> _Directions for this task_:
Copy each line below that includes "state".

> _Data provided_:
======

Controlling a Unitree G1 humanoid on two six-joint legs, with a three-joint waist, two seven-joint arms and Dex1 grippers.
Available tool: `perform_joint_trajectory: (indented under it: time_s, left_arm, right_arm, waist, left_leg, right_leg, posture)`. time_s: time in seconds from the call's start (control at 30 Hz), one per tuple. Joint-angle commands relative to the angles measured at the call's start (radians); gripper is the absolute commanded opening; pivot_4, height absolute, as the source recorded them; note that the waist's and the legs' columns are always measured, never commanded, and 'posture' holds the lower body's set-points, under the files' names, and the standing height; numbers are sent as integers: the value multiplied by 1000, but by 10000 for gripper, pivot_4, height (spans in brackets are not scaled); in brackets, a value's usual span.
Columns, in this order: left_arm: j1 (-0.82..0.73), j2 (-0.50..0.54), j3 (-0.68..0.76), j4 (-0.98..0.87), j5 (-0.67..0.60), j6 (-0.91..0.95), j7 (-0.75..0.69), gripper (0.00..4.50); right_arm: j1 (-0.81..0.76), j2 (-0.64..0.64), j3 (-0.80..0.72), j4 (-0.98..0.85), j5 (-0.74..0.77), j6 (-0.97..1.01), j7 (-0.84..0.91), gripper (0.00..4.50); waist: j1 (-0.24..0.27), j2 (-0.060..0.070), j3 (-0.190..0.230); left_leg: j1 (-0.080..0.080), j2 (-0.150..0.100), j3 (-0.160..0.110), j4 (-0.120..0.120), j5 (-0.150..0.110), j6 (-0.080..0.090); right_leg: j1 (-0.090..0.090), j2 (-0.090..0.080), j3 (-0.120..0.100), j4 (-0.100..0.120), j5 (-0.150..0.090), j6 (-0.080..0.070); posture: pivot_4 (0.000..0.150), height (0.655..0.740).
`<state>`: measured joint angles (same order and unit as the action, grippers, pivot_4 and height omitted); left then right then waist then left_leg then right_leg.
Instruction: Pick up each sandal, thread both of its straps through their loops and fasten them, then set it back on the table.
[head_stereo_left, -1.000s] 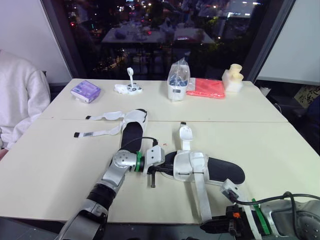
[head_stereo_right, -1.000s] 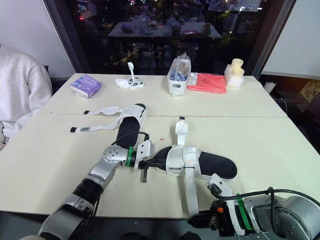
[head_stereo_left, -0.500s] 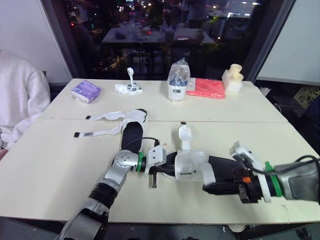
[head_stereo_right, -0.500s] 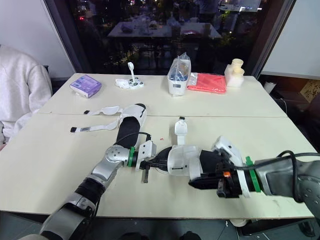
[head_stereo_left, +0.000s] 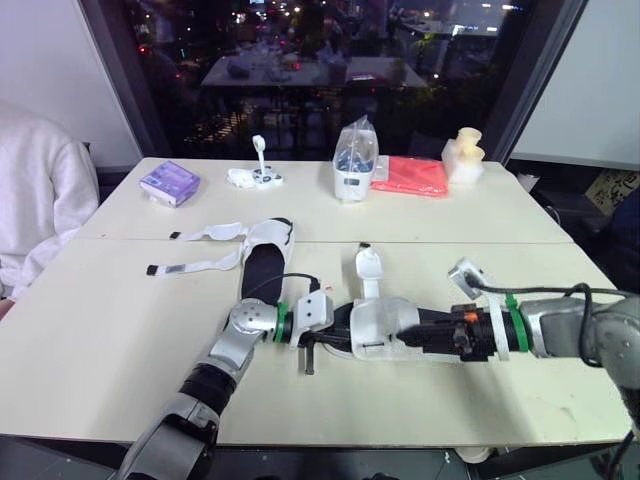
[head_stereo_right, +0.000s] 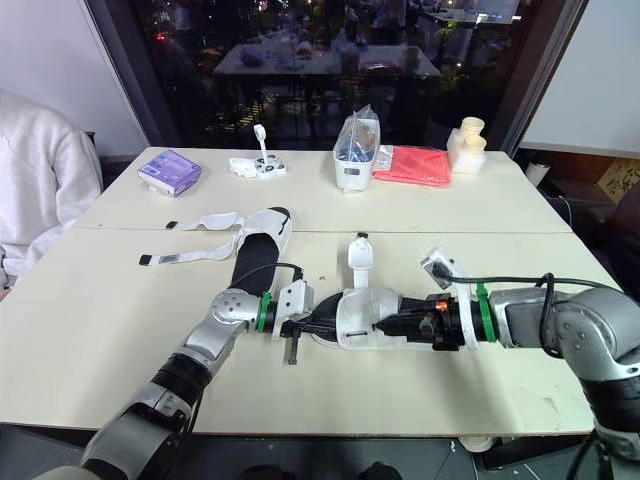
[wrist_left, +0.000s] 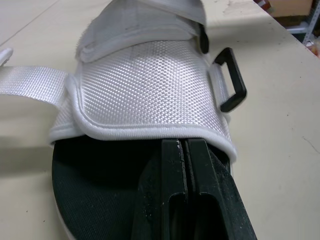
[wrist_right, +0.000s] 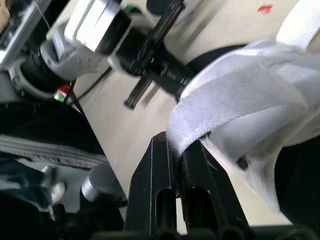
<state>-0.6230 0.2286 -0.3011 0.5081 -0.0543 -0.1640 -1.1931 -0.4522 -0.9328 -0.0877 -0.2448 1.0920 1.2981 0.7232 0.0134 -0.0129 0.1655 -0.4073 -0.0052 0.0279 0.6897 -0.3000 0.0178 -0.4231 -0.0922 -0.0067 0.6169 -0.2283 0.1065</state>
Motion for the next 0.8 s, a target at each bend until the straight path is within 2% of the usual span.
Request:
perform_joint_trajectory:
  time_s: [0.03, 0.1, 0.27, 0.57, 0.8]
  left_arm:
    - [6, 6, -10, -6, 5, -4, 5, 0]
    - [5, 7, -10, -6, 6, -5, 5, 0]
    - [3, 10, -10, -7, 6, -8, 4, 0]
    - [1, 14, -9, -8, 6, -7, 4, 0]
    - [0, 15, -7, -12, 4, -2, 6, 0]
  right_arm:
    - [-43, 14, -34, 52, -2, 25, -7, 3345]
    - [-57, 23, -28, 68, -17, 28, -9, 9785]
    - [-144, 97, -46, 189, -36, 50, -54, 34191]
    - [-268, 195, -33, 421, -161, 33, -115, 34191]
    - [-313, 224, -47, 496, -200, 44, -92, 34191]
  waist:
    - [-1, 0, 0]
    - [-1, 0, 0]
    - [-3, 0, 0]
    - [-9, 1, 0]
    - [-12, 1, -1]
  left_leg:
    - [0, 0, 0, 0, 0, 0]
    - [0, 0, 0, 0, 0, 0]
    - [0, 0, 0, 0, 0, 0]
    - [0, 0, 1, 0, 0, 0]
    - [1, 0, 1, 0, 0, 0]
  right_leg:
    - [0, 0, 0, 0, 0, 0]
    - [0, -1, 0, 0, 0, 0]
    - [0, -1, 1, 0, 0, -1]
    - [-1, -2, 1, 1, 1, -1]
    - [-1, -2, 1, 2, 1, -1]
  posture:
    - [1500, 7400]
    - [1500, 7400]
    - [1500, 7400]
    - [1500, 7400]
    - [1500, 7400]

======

> _Result of this exercise_:
`<state>`: measured joint angles (same order and unit as the action, grippers, pivot_4 and height omitted); left then right then waist then left_leg then right_leg.
<state>-0.6230 0.2286 -0.3011 0.5081 -0.0543 -0.1640 -1.1931 -0.4522 -0.9328 -0.0877 -0.2448 1.0920 1.2981 0.7232 0.0134 -0.0129 0.1655 -0.4073 -0.0052 0.0279 0.6897 -0.3000 0.0178 -0.4231 -0.0922 -0.0067 0.6169 -0.2283 0.1065</state>

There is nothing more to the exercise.